■ **WHAT IS BEING ASKED**:
Please reproduce the full listing exactly, with nothing added.

========

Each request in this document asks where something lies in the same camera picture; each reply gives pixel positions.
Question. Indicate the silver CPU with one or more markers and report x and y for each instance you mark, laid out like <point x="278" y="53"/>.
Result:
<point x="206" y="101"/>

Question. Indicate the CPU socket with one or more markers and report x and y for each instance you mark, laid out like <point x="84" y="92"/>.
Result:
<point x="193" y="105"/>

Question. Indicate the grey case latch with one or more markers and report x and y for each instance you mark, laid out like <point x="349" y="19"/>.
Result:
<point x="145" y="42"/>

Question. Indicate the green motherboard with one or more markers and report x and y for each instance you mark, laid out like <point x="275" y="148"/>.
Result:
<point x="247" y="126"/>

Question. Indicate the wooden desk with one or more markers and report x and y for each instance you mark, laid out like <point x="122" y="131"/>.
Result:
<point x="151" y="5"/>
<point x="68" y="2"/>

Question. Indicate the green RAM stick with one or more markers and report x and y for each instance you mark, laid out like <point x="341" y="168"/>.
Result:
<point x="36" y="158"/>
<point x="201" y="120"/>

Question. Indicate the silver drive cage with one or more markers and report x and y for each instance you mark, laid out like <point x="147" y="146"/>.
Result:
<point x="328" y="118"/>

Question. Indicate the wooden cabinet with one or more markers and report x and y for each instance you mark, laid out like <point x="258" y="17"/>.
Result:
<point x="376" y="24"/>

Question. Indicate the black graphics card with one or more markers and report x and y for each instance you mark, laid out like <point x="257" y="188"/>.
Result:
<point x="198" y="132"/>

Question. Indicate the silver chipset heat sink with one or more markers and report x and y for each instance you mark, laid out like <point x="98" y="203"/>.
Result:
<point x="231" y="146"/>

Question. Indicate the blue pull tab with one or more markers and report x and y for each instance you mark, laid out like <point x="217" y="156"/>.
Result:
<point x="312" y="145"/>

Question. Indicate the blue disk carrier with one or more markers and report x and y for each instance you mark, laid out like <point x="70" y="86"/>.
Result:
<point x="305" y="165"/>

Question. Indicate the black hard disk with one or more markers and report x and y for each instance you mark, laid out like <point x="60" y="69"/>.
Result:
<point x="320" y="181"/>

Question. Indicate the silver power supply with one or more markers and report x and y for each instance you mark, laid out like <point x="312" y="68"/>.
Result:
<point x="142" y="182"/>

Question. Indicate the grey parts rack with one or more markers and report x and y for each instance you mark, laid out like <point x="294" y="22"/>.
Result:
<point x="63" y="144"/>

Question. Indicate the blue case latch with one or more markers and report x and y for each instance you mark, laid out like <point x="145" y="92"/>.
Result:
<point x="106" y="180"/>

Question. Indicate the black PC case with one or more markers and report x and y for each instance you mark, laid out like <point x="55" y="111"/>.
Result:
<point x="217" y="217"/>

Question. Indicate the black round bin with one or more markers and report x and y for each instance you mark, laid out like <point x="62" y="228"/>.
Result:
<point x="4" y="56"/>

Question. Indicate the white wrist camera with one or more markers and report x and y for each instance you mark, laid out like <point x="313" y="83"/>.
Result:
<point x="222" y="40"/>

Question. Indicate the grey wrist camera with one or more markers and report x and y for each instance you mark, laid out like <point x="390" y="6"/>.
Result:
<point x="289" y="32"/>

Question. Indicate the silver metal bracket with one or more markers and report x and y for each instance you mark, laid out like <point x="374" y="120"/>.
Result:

========

■ **EXERCISE OUTPUT**:
Each request in this document asks where something lies in the same camera picture; each reply gives pixel positions.
Question. Indicate the silver CPU with one or more markers and report x and y for each instance you mark, laid out like <point x="278" y="53"/>.
Result:
<point x="206" y="101"/>

Question. Indicate the CPU socket with one or more markers and report x and y for each instance you mark, laid out like <point x="84" y="92"/>.
Result:
<point x="193" y="105"/>

Question. Indicate the grey case latch with one or more markers and report x and y for each instance you mark, laid out like <point x="349" y="19"/>.
Result:
<point x="145" y="42"/>

Question. Indicate the green motherboard with one or more markers and report x and y for each instance you mark, laid out like <point x="275" y="148"/>.
Result:
<point x="247" y="126"/>

Question. Indicate the wooden desk with one or more markers and report x and y for each instance you mark, laid out like <point x="122" y="131"/>.
Result:
<point x="151" y="5"/>
<point x="68" y="2"/>

Question. Indicate the green RAM stick with one or more markers and report x and y for each instance you mark, laid out like <point x="341" y="168"/>.
Result:
<point x="36" y="158"/>
<point x="201" y="120"/>

Question. Indicate the silver drive cage with one or more markers and report x and y for each instance you mark, laid out like <point x="147" y="146"/>.
Result:
<point x="328" y="118"/>

Question. Indicate the wooden cabinet with one or more markers and report x and y for each instance you mark, laid out like <point x="258" y="17"/>.
Result:
<point x="376" y="24"/>

Question. Indicate the black graphics card with one or more markers and report x and y for each instance you mark, laid out like <point x="257" y="188"/>.
Result:
<point x="198" y="132"/>

Question. Indicate the silver chipset heat sink with one or more markers and report x and y for each instance you mark, laid out like <point x="98" y="203"/>.
Result:
<point x="231" y="146"/>

Question. Indicate the blue pull tab with one or more markers and report x and y for each instance you mark, laid out like <point x="217" y="156"/>.
Result:
<point x="312" y="145"/>

Question. Indicate the blue disk carrier with one or more markers and report x and y for each instance you mark, laid out like <point x="70" y="86"/>.
Result:
<point x="305" y="165"/>

Question. Indicate the black hard disk with one or more markers and report x and y for each instance you mark, laid out like <point x="60" y="69"/>.
Result:
<point x="320" y="181"/>

Question. Indicate the silver power supply with one or more markers and report x and y for each instance you mark, laid out like <point x="312" y="68"/>.
Result:
<point x="142" y="182"/>

Question. Indicate the grey parts rack with one or more markers and report x and y for each instance you mark, laid out like <point x="294" y="22"/>.
Result:
<point x="63" y="144"/>

Question. Indicate the blue case latch with one or more markers and report x and y for each instance you mark, laid out like <point x="145" y="92"/>.
Result:
<point x="106" y="180"/>

Question. Indicate the black PC case with one or more markers and report x and y for each instance you mark, laid out like <point x="55" y="111"/>.
Result:
<point x="217" y="217"/>

Question. Indicate the black round bin with one or more markers and report x and y for each instance you mark, laid out like <point x="62" y="228"/>.
Result:
<point x="4" y="56"/>

Question. Indicate the white wrist camera with one or more markers and report x and y for each instance you mark, laid out like <point x="313" y="83"/>.
Result:
<point x="222" y="40"/>

Question. Indicate the grey wrist camera with one or more markers and report x and y for each instance you mark, laid out like <point x="390" y="6"/>.
Result:
<point x="289" y="32"/>

Question. Indicate the silver metal bracket with one or more markers and report x and y for each instance you mark, laid out like <point x="374" y="120"/>.
Result:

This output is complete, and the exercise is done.